Я ложусь и засыпаю задолго до боя новогодних колоколов, но незадолго до полуночи меня будит Патриция — пьяная и полная желания повспоминать ушедший год. С ней почти пустая бутылка хереса «Бристольский крем», из которой она по временам отхлебывает. Я от хереса отказываюсь. Патриция планировала встречать Новый год на пустоши Нейвзмайр, на заднем сиденье старенького «зефира» Говарда, но они поссорились.
— Он решил, что станет бухгалтером. — Патриция уже пьяна и говорит невнятно. Она пытается зажечь сигарету — я читаю у нее на лице отвращение.
— А ты сама кем хочешь быть? — осторожно спрашиваю я.
Она задумчиво выдувает струю дыма, рассыпая повсюду пепел.
— Не знаю, — подумав, отвечает она и добавляет после паузы: — Наверно, просто счастливой.
Из всех устремлений Патриции это почему-то кажется мне самым нереалистичным.
— Ну что ж, — говорю я, когда колокол на ближайшей церкви начинает отбивать приход нового, 1964 года. — Если бы у меня была лампа Аладдина, то ты именно это и получила бы.

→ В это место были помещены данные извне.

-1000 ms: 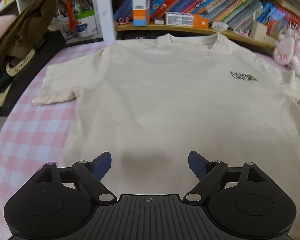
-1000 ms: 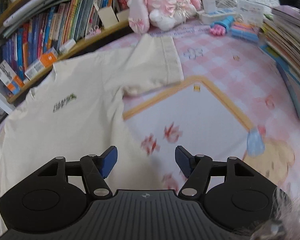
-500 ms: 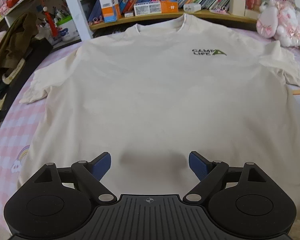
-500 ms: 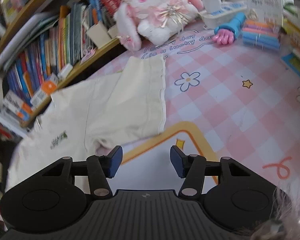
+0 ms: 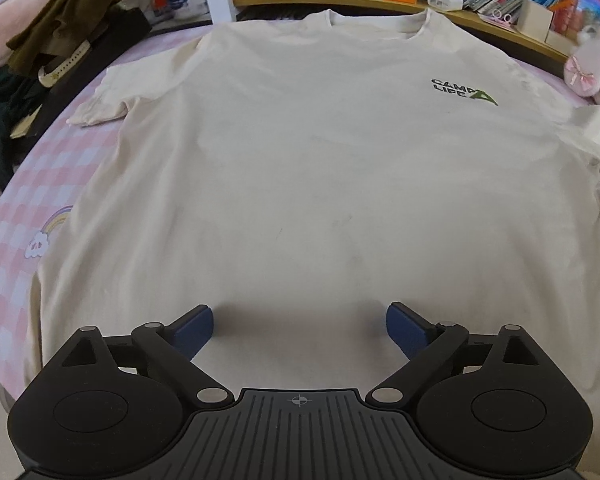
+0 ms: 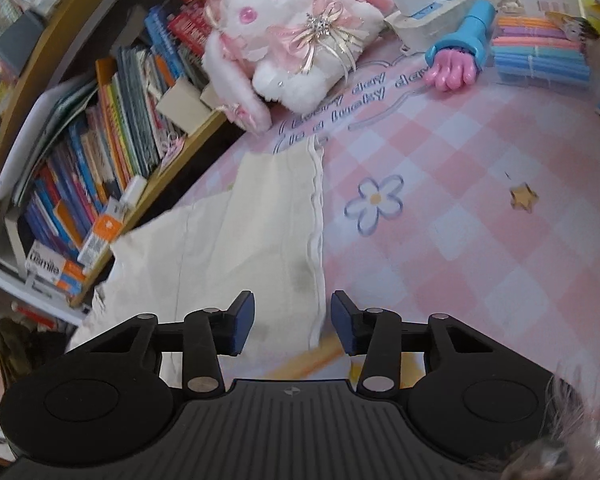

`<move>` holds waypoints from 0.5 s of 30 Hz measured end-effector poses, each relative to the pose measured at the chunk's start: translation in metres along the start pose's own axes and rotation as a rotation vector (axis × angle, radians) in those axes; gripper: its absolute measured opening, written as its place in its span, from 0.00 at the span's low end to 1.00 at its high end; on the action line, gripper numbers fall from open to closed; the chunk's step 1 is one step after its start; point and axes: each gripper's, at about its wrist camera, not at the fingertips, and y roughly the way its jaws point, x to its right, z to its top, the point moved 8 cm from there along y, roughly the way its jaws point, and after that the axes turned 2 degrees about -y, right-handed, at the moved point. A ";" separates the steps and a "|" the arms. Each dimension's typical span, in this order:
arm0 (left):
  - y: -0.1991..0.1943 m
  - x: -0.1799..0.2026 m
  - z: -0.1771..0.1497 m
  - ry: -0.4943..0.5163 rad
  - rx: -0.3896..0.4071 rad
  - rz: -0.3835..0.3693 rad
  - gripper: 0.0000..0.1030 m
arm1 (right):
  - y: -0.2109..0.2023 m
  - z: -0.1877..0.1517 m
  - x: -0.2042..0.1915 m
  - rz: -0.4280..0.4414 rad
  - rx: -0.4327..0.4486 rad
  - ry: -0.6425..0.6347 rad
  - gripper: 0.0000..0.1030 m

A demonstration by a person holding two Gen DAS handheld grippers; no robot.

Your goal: Fold clothes

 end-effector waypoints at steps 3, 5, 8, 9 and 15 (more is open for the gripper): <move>-0.001 0.001 -0.001 0.000 0.001 0.008 0.95 | 0.014 0.015 -0.002 -0.016 0.009 -0.057 0.32; -0.001 0.001 -0.001 -0.001 0.002 0.011 0.95 | 0.022 0.020 -0.006 -0.019 0.002 -0.102 0.31; -0.001 0.001 -0.001 -0.002 0.001 0.006 0.95 | 0.030 0.021 -0.009 -0.048 -0.021 -0.158 0.07; 0.000 0.001 -0.001 -0.001 0.002 0.003 0.95 | 0.032 0.021 -0.008 -0.062 -0.022 -0.161 0.06; 0.001 -0.002 0.001 0.021 -0.002 -0.023 0.96 | 0.020 0.027 -0.041 -0.109 0.091 -0.264 0.04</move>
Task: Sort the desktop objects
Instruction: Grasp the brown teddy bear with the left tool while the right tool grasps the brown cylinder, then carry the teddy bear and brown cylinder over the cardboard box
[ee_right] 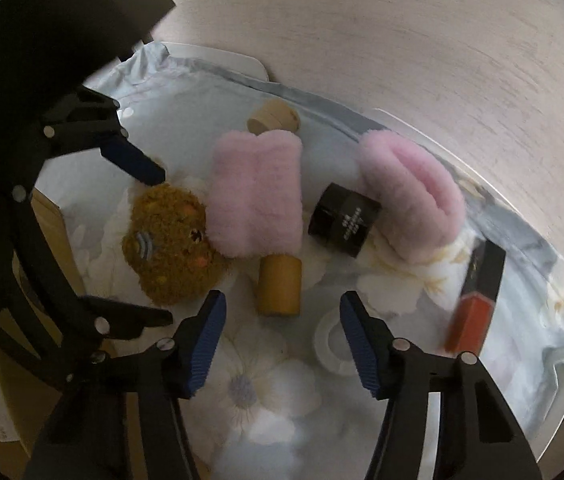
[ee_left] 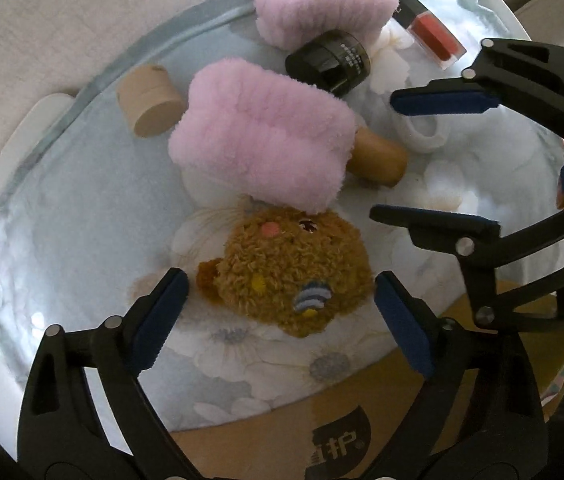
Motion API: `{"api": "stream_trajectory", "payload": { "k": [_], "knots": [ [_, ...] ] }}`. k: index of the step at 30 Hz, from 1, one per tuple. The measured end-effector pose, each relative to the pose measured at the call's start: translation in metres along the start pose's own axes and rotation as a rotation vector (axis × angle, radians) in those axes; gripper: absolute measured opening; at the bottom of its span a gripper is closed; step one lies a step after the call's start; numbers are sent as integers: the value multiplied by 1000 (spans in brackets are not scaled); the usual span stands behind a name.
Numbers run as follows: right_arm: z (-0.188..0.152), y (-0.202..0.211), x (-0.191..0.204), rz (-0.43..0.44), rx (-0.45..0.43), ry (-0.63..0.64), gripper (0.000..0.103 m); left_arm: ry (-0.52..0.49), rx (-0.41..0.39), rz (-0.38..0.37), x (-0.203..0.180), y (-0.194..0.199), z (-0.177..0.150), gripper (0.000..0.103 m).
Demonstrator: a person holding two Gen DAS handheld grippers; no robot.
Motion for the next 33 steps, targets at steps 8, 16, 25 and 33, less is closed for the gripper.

Но тут я присматриваюсь к сестре и обнаруживаю, что она спит. Я забираю у нее из пальцев горящую сигарету и старательно тушу о последнюю картинку в календаре «Старая добрая Англия», изображающую хорошенький сельский домик с фахверками и соломенной кровлей, с розами у двери и дымком, вьющимся из трубы.
Сноска (viii). Новые ботинки
Конец бурской войне! На улицах весь день ликовали толпы. По счастливой случайности в это время на поле Святого Георгия стояла большая передвижная ярмарка, и Нелл с Лилиан надеялись побродить среди освещенных газовыми фонарями павильонов и ощутить себя частью толпы, охваченной патриотическим восторгом. Альберт ушел на рыбалку со своим приятелем Фрэнком, а Том уже не жил дома — он переселился в меблированные комнаты на Монкгейт. Лилиан было уже пятнадцать лет, Нелл — четырнадцать, и обе работали. Лилиан — в упаковочном отделе фабрики «Роунтри». Когда она бросила учебу в школе, Рейчел сначала отдала ее в прислуги, но в одно прекрасное утро Лилиан встала на кухне, скрестив руки, и заявила, что не будет ни за кем выносить дерьмо. Нелл каждый вечер молилась, чтобы сестра нашла другую работу, потому что им очень нужны были новые ботинки, а Рейчел сказала, что не будет им никаких ботинок, пока Лилиан не начнет опять приносить жалованье. Подошвы старых ботинок уже протерлись насквозь, и сестры ступали ногами в чулках прямо на мостовую.